* YOUR INSTRUCTIONS:
The answer should consist of the records below, repeated exactly, and no pictures.

* DATASET EXCERPTS:
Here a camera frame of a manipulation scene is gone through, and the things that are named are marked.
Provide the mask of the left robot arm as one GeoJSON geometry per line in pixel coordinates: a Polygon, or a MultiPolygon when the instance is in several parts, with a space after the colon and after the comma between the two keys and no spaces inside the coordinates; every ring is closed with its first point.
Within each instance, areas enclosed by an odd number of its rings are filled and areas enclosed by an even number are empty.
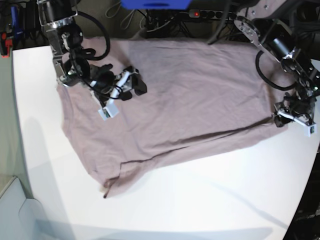
{"type": "Polygon", "coordinates": [[[281,102],[274,104],[273,119],[281,128],[290,122],[302,125],[314,133],[314,108],[320,95],[320,72],[308,56],[308,44],[302,36],[320,32],[320,2],[318,0],[241,0],[233,23],[259,52],[255,67],[270,87],[285,92],[281,102]],[[269,80],[260,68],[263,54],[280,63],[292,73],[295,82],[279,86],[269,80]]]}

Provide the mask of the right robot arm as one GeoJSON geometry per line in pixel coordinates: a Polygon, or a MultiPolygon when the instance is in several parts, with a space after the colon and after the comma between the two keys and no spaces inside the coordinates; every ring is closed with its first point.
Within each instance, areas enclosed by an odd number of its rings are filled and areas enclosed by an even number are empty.
{"type": "Polygon", "coordinates": [[[147,85],[135,67],[129,66],[115,75],[112,72],[112,64],[89,64],[90,61],[101,61],[108,56],[111,41],[107,30],[96,18],[73,10],[76,5],[69,0],[37,1],[39,22],[41,26],[48,27],[47,38],[58,83],[67,87],[82,84],[93,93],[103,107],[111,100],[130,100],[132,91],[137,96],[146,94],[147,85]],[[76,16],[92,21],[101,30],[105,40],[103,54],[97,55],[95,49],[83,47],[84,35],[76,24],[76,16]]]}

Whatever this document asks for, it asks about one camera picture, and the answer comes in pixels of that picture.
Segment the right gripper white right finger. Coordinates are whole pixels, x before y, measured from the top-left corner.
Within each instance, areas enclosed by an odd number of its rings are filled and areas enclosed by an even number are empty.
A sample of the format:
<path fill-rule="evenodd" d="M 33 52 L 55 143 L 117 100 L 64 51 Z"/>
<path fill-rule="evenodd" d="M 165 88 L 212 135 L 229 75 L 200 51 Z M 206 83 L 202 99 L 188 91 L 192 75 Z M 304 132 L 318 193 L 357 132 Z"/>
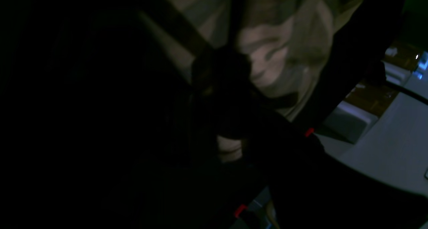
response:
<path fill-rule="evenodd" d="M 327 190 L 319 186 L 326 172 L 323 146 L 252 96 L 243 55 L 222 55 L 217 62 L 217 131 L 245 142 L 245 156 L 269 185 L 281 229 L 334 227 L 325 209 Z"/>

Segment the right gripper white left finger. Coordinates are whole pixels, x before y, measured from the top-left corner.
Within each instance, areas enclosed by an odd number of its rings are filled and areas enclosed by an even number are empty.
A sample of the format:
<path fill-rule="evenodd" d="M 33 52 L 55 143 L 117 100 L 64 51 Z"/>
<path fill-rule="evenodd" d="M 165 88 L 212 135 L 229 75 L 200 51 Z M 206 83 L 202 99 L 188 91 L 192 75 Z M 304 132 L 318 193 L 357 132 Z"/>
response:
<path fill-rule="evenodd" d="M 92 188 L 73 206 L 68 229 L 200 229 L 218 210 L 214 182 L 191 171 L 212 171 L 215 142 L 192 125 L 193 90 L 164 52 L 94 53 L 68 82 L 87 115 L 87 173 Z"/>

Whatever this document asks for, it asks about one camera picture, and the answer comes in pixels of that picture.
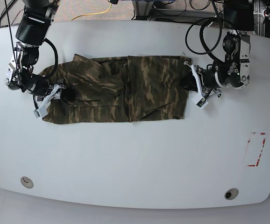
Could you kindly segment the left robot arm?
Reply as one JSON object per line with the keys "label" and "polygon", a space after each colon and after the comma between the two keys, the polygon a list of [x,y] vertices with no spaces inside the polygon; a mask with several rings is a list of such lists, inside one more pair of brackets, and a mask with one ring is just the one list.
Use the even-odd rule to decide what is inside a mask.
{"label": "left robot arm", "polygon": [[[193,86],[197,94],[192,99],[195,105],[203,109],[211,97],[221,96],[221,89],[233,87],[241,89],[250,81],[249,69],[251,50],[249,31],[254,29],[254,1],[252,0],[225,0],[223,13],[220,14],[214,7],[216,17],[202,18],[196,23],[202,23],[199,30],[199,39],[204,48],[203,55],[209,55],[213,63],[206,69],[198,65],[191,65]],[[219,25],[217,43],[211,49],[204,39],[204,29],[212,22]],[[213,51],[222,43],[225,51],[224,61],[214,56]]]}

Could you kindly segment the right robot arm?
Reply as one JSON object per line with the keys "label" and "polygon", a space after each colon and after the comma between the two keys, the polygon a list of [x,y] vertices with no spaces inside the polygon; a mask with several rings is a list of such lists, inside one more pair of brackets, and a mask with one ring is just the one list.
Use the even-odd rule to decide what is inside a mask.
{"label": "right robot arm", "polygon": [[[37,118],[45,117],[51,101],[59,100],[63,90],[67,88],[62,79],[55,84],[49,83],[49,79],[57,71],[58,53],[46,35],[54,21],[59,3],[58,0],[24,1],[24,14],[15,36],[18,42],[12,44],[13,55],[5,78],[5,84],[9,89],[21,90],[33,96],[34,114]],[[38,62],[39,47],[44,42],[53,49],[55,63],[51,72],[40,76],[34,74],[33,69]]]}

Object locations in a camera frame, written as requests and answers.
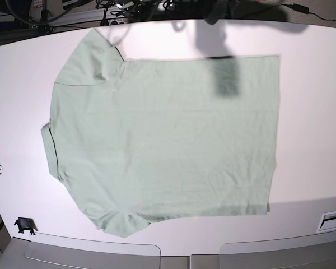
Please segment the light green T-shirt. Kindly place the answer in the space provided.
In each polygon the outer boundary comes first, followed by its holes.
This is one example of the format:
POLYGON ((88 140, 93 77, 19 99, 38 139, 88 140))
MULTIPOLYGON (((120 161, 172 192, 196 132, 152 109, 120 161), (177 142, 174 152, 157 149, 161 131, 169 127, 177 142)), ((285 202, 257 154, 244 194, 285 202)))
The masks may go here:
POLYGON ((97 30, 57 76, 50 174, 105 233, 264 215, 276 167, 278 56, 125 61, 97 30))

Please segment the black table clamp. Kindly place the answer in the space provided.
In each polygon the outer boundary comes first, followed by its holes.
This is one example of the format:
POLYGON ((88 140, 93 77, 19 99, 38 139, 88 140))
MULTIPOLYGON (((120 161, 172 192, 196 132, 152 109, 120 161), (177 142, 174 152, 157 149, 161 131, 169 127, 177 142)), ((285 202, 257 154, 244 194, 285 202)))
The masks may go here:
POLYGON ((23 234, 25 231, 29 231, 30 235, 35 235, 35 230, 37 230, 36 225, 31 218, 19 217, 14 225, 18 227, 18 232, 23 234))

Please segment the black power adapter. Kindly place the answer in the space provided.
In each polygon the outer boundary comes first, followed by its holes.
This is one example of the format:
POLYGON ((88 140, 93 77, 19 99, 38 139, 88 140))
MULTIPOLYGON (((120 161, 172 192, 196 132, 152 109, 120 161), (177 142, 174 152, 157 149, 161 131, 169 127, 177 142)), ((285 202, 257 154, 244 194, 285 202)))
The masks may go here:
POLYGON ((296 12, 299 12, 299 13, 303 13, 303 14, 309 14, 310 13, 310 10, 308 7, 306 6, 302 6, 300 4, 287 4, 286 5, 287 7, 289 7, 290 9, 296 11, 296 12))

* TASK OUTPUT:
Here a camera frame of a manipulation scene is gone through, and the things that are named are marked.
Provide the mask of the left robot arm as one GeoJSON geometry per line in pixel coordinates: a Polygon, or a MultiPolygon when the instance is in several parts, with a space after the colon and after the comma between the two keys and no spaces inside the coordinates; every ring is closed with its first point.
Within each instance, areas enclosed by an odd number of its rings are filled and areas enclosed by an even number are empty.
{"type": "Polygon", "coordinates": [[[281,102],[274,104],[273,119],[281,128],[290,122],[302,125],[314,133],[314,108],[320,95],[320,72],[308,56],[308,44],[302,36],[320,32],[320,2],[318,0],[241,0],[233,23],[259,52],[255,67],[270,87],[285,92],[281,102]],[[269,80],[260,68],[263,54],[280,63],[292,73],[295,82],[279,86],[269,80]]]}

Provide the mask of the right robot arm as one GeoJSON geometry per line in pixel coordinates: a Polygon, or a MultiPolygon when the instance is in several parts, with a space after the colon and after the comma between the two keys and no spaces inside the coordinates; every ring is closed with its first point.
Within each instance, areas enclosed by an odd number of its rings are filled and areas enclosed by an even number are empty.
{"type": "Polygon", "coordinates": [[[147,85],[135,67],[129,66],[115,75],[112,72],[112,64],[89,64],[90,61],[101,61],[108,56],[111,41],[107,30],[96,18],[73,10],[76,5],[69,0],[37,1],[39,22],[41,26],[48,27],[47,38],[58,83],[67,87],[82,84],[93,93],[103,107],[111,100],[130,100],[132,91],[137,96],[146,94],[147,85]],[[76,16],[92,21],[101,30],[105,40],[103,54],[97,55],[95,49],[83,47],[84,35],[76,24],[76,16]]]}

Whatever this document asks for, it asks about one camera picture, and the answer comes in pixels of that picture.
Segment the right gripper white right finger. Coordinates are whole pixels, x before y, measured from the top-left corner.
Within each instance, areas enclosed by an odd number of its rings are filled and areas enclosed by an even number are empty.
A sample of the format:
<path fill-rule="evenodd" d="M 33 52 L 55 143 L 117 100 L 64 51 Z"/>
<path fill-rule="evenodd" d="M 165 88 L 212 135 L 229 75 L 200 51 Z M 206 83 L 202 99 L 188 91 L 192 75 Z M 304 132 L 318 193 L 357 132 Z"/>
response:
<path fill-rule="evenodd" d="M 327 190 L 319 186 L 326 172 L 323 146 L 252 96 L 243 55 L 222 55 L 217 62 L 217 131 L 245 142 L 245 156 L 269 185 L 281 229 L 334 227 L 325 209 Z"/>

Segment the right gripper white left finger. Coordinates are whole pixels, x before y, measured from the top-left corner.
Within each instance, areas enclosed by an odd number of its rings are filled and areas enclosed by an even number are empty.
A sample of the format:
<path fill-rule="evenodd" d="M 33 52 L 55 143 L 117 100 L 64 51 Z"/>
<path fill-rule="evenodd" d="M 165 88 L 212 135 L 229 75 L 200 51 Z M 206 83 L 202 99 L 188 91 L 192 75 Z M 304 132 L 318 193 L 357 132 Z"/>
response:
<path fill-rule="evenodd" d="M 92 188 L 73 206 L 68 229 L 200 229 L 218 210 L 214 182 L 191 171 L 212 171 L 215 142 L 192 125 L 193 90 L 164 52 L 94 53 L 68 82 L 87 115 L 87 173 Z"/>

Whatever this document asks for, it asks about one camera picture, and the answer comes in pixels of that picture.
Could you kindly segment the left robot arm?
Reply as one JSON object per line with the keys "label" and "polygon", a space after each colon and after the comma between the two keys, the polygon a list of [x,y] vertices with no spaces inside the polygon; a mask with several rings is a list of such lists, inside one more pair of brackets, and a mask with one ring is just the one list.
Use the even-odd rule to decide what is inside a mask.
{"label": "left robot arm", "polygon": [[[193,86],[197,94],[192,99],[195,105],[203,109],[211,97],[221,96],[221,89],[233,87],[241,89],[250,81],[249,69],[251,50],[249,31],[254,29],[254,1],[252,0],[225,0],[223,13],[220,14],[214,7],[216,17],[202,18],[196,23],[202,23],[199,30],[199,39],[204,48],[203,55],[209,55],[213,63],[206,69],[198,65],[191,65]],[[219,25],[217,43],[211,49],[204,39],[204,29],[212,22]],[[213,51],[222,43],[225,51],[224,61],[214,56]]]}

Could you kindly segment the right robot arm?
Reply as one JSON object per line with the keys "label" and "polygon", a space after each colon and after the comma between the two keys, the polygon a list of [x,y] vertices with no spaces inside the polygon; a mask with several rings is a list of such lists, inside one more pair of brackets, and a mask with one ring is just the one list.
Use the even-odd rule to decide what is inside a mask.
{"label": "right robot arm", "polygon": [[[37,118],[45,117],[51,101],[59,100],[63,90],[67,88],[62,79],[55,84],[49,83],[49,79],[57,71],[58,53],[46,35],[54,21],[59,3],[58,0],[24,1],[24,14],[15,36],[18,42],[12,44],[13,55],[5,78],[5,84],[9,89],[21,90],[33,96],[34,114]],[[38,62],[39,47],[44,42],[53,49],[55,63],[51,72],[40,76],[34,74],[33,69]]]}

Object locations in a camera frame, written as requests and answers.
Please segment the light green T-shirt. Kindly place the answer in the space provided.
In each polygon the outer boundary comes first, followed by its holes.
This is one example of the format:
POLYGON ((88 140, 93 77, 19 99, 38 139, 88 140))
MULTIPOLYGON (((120 161, 172 192, 196 132, 152 109, 120 161), (177 142, 174 152, 157 149, 161 131, 169 127, 177 142)), ((285 202, 257 154, 244 194, 285 202)))
The masks may go here:
POLYGON ((97 30, 57 76, 50 174, 105 233, 264 215, 276 167, 278 56, 125 61, 97 30))

Please segment the black table clamp. Kindly place the answer in the space provided.
In each polygon the outer boundary comes first, followed by its holes.
This is one example of the format:
POLYGON ((88 140, 93 77, 19 99, 38 139, 88 140))
MULTIPOLYGON (((120 161, 172 192, 196 132, 152 109, 120 161), (177 142, 174 152, 157 149, 161 131, 169 127, 177 142)), ((285 202, 257 154, 244 194, 285 202)))
The masks may go here:
POLYGON ((23 234, 25 231, 29 231, 30 235, 35 235, 35 230, 37 230, 36 225, 31 218, 19 217, 14 225, 18 227, 18 232, 23 234))

Please segment the black power adapter. Kindly place the answer in the space provided.
In each polygon the outer boundary comes first, followed by its holes.
This is one example of the format:
POLYGON ((88 140, 93 77, 19 99, 38 139, 88 140))
MULTIPOLYGON (((120 161, 172 192, 196 132, 152 109, 120 161), (177 142, 174 152, 157 149, 161 131, 169 127, 177 142)), ((285 202, 257 154, 244 194, 285 202)))
The masks may go here:
POLYGON ((296 12, 299 12, 299 13, 303 13, 303 14, 309 14, 310 13, 310 10, 308 7, 306 6, 302 6, 300 4, 287 4, 286 5, 287 7, 289 7, 290 9, 296 11, 296 12))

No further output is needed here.